Relawan yang Bahagia

”Orang yang membaktikan waktunya untuk pekerjaan yang tidak digaji mengatakan bahwa mereka secara mencolok lebih berbahagia dengan pekerjaan, jam kerja, hubungan masyarakat, dan kerohanian mereka ketimbang kelompok lainnya,” lapor The Sydney Morning Herald. Sebuah survei oleh tim peneliti di Australia mendapati bahwa para pekerja sukarela ”sangat puas dengan kesehatan, jumlah waktu santai mereka dan cara mereka menggunakannya”, kata laporan itu. Profesor Dekin University Bob Cummins mengomentari bahwa tenaga kerja sukarela Australia sangat besar​—32 persen orang Australia melakukan pekerjaan yang tidak digaji. Herald juga melaporkan bahwa mereka yang bekerja lebih dari 60 jam per minggu​—kebanyakan wanita yang adalah perawat​—”lebih puas dengan kesehatan mereka dan pekerjaan mereka daripada orang yang lebih sedikit jam kerjanya”.

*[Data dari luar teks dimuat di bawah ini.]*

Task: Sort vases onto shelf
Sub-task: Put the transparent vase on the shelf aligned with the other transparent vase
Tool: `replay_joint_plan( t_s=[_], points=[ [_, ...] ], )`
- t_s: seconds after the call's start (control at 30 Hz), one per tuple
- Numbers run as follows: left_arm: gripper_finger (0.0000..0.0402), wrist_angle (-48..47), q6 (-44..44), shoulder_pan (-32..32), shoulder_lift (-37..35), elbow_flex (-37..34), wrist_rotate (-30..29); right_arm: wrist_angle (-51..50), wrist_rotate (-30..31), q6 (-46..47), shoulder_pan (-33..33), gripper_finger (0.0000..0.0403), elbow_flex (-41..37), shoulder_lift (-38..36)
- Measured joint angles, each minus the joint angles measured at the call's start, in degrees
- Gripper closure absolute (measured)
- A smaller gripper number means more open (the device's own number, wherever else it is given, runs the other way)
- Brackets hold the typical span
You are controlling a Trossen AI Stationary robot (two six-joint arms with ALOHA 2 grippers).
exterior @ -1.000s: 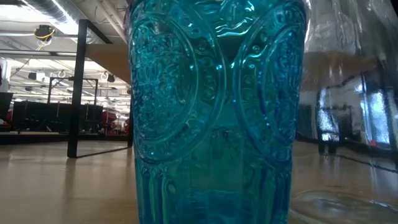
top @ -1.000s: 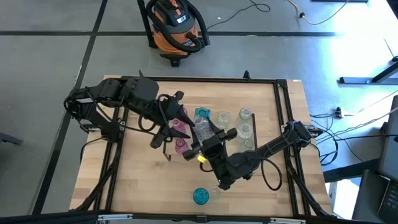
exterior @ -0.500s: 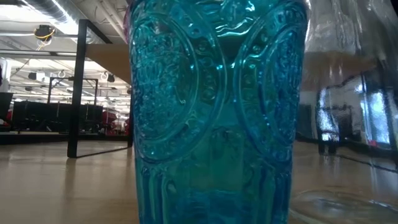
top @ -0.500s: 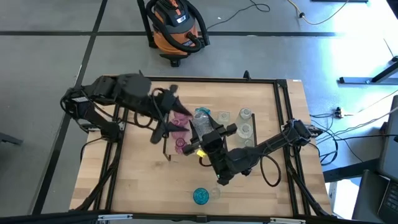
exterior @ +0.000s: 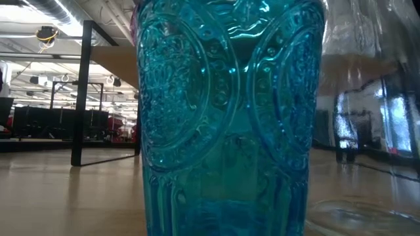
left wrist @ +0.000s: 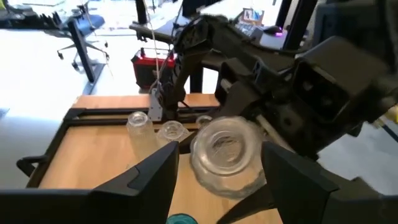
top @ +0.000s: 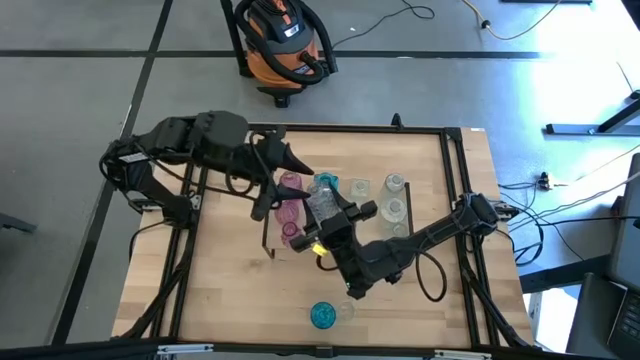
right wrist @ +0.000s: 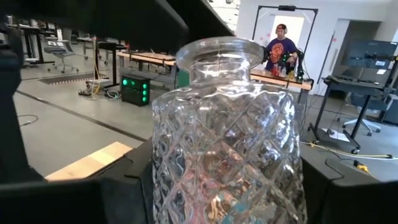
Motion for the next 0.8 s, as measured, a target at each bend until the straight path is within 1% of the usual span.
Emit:
replay_joint_plan(
  t_s=[0.27, 0.5, 0.57, 0.7, 0.8],
  points=[
    [0.0179, -0.81, -0.20, 2.57, 1.17, 0.00, 4.45, -0.11, -0.10, 0.15, -0.18, 0.0185, 0.00, 0.00],
    [0.0179, -0.59, -1.29, 3.96, 2.48, 0.00, 10.11, -0.47, 0.11, 0.16, -0.12, 0.0185, 0.00, 0.00],
    [0.0180, -0.46, -1.29, 4.01, 2.92, 0.11, 10.32, -0.81, 0.32, 0.16, -0.12, 0.0185, 0.00, 0.00],
    [0.0198, -0.52, -1.28, 4.47, 3.01, 0.11, 12.74, -1.54, 0.15, 0.17, -0.06, 0.0185, 0.00, 0.00],
    [0.0228, -0.49, -1.27, 5.14, 3.01, 0.11, 14.36, -1.57, -0.14, 0.19, -0.12, 0.0185, 0.00, -0.01]
  ],
)
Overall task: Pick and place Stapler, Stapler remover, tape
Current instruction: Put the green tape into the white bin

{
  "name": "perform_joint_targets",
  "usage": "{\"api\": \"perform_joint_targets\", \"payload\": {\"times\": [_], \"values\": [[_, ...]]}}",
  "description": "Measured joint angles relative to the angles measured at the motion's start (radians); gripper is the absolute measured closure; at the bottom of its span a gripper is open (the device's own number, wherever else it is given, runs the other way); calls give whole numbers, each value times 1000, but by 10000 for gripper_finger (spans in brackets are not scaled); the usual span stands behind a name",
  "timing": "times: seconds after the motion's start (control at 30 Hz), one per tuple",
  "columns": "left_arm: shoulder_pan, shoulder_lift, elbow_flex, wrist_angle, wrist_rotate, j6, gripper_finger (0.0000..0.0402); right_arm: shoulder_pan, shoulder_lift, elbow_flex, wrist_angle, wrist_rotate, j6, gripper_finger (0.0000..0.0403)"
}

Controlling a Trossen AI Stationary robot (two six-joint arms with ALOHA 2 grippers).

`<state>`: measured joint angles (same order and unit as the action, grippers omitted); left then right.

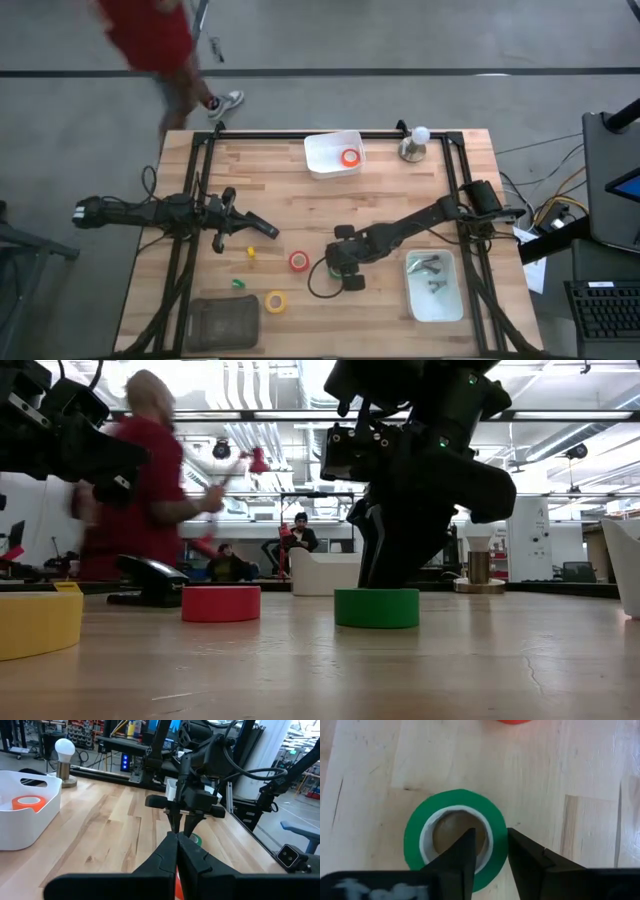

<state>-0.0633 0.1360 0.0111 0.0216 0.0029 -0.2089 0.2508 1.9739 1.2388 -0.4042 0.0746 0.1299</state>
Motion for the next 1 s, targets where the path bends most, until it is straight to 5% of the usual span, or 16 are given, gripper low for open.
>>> {"api": "perform_joint_targets", "payload": {"times": [0.3,1.0], "values": [[0,0,0,0,0,0,394,-20,0,13,-16,7,-9,362],[0,0,0,0,0,0,394,-224,-24,333,-374,205,-187,354]]}}
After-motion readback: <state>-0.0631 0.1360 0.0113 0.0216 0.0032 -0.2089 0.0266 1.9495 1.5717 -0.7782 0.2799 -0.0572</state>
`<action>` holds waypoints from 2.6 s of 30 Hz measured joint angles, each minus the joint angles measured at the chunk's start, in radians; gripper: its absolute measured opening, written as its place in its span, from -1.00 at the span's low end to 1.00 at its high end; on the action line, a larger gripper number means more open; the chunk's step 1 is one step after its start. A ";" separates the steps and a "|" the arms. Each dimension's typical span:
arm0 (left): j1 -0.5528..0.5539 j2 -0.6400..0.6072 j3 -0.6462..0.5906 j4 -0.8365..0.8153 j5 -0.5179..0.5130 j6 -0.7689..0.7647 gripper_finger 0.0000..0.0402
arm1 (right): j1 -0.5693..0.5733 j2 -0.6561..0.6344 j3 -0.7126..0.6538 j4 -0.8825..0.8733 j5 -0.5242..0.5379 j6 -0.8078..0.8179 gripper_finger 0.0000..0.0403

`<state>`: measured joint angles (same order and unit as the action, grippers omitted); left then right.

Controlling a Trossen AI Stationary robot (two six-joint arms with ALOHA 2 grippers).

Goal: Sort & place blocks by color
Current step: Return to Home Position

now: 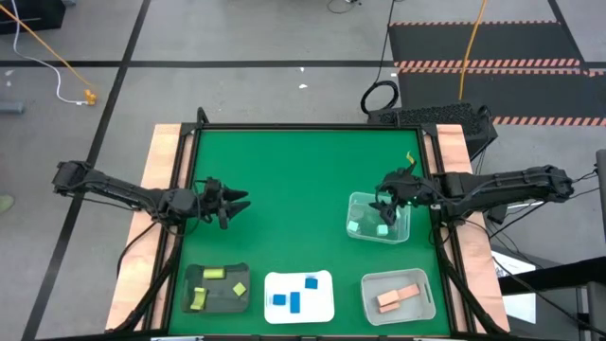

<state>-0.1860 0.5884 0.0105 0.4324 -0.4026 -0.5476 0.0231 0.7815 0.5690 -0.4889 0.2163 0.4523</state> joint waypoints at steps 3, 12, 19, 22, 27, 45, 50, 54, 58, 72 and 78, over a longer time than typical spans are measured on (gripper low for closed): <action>0.000 0.000 0.000 -0.001 0.000 -0.001 0.09 | -0.002 -0.001 0.000 0.007 0.051 -0.031 0.42; 0.000 0.000 0.000 -0.013 0.000 -0.010 0.09 | -0.031 -0.065 -0.231 0.566 0.174 -0.004 0.42; 0.000 0.000 0.001 -0.013 0.000 -0.008 0.09 | -0.031 -0.085 -0.487 1.255 0.149 -0.021 0.42; 0.000 0.000 0.001 -0.013 0.000 -0.009 0.10 | -0.031 -0.085 -0.551 1.438 0.150 -0.002 0.42; 0.000 0.000 0.002 -0.015 0.001 -0.007 0.10 | -0.031 -0.090 -0.550 1.393 0.150 0.007 0.42; 0.000 0.000 0.002 -0.017 0.008 -0.007 0.09 | -0.031 -0.085 -0.552 1.284 0.148 0.007 0.42; 0.000 0.000 0.002 -0.017 0.008 -0.006 0.10 | -0.031 -0.085 -0.553 1.284 0.148 0.007 0.42; 0.000 0.000 0.002 -0.017 0.008 -0.006 0.09 | -0.031 -0.085 -0.554 1.284 0.148 0.007 0.42; 0.000 0.000 0.002 -0.017 0.008 -0.006 0.10 | -0.031 -0.085 -0.554 1.284 0.148 0.007 0.42; 0.000 0.000 0.002 -0.017 0.008 -0.006 0.10 | -0.031 -0.085 -0.554 1.284 0.147 0.007 0.42; 0.000 0.000 0.002 -0.017 0.008 -0.006 0.10 | -0.031 -0.085 -0.554 1.284 0.147 0.007 0.42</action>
<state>-0.1858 0.5884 0.0124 0.4156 -0.3943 -0.5541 -0.0078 0.6964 0.0151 0.7952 0.3637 0.4591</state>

Mengarungi Jalur Timur Laut

Pada upayanya yang keempat, sebuah tim penjelajah asal Jerman berhasil mengemudikan perahu layar sepanjang 18 meter melalui Jalur Timur Laut, lapor The Independent dari London. Rute laut ini menyusuri garis pantai bagian utara Rusia yang biasa dipenuhi es. Rute ini pertama kali diarungi pada tahun 1879 oleh penjelajah asal Swedia Adolf Nordenskjöld, dengan kapal bertenaga uap dan layar. ”Saya belum pernah melihat jalur yang sedemikian bebasnya dari es seperti pada musim panas tahun ini,” kata ketua tim Arved Fuchs. ”Kami menduga hal ini disebabkan oleh kombinasi antara pemanasan global dan kondisi angin yang tidak biasa, yang membuat bongkahan es tetap jauh dari pesisir sehingga kami dapat melewatinya.” Dengan bantuan pesawat terbang yang sangat ringan dan foto-foto satelit tentang pergerakan bongkahan es, tetapi tanpa bantuan kapal penghancur es, mereka menyelesaikan perjalanan sejauh 15.000 kilometer dari Hamburg, Jerman, ke Provideniya, Rusia, di Laut Bering, selama 127 hari. Di perahu, para awak hidup dengan ransum astronot. Namun, seseorang mengatakan, ”Satu-satunya kesulitan adalah hidup di ruang yang sempit dengan 11 orang lainnya selama empat bulan.”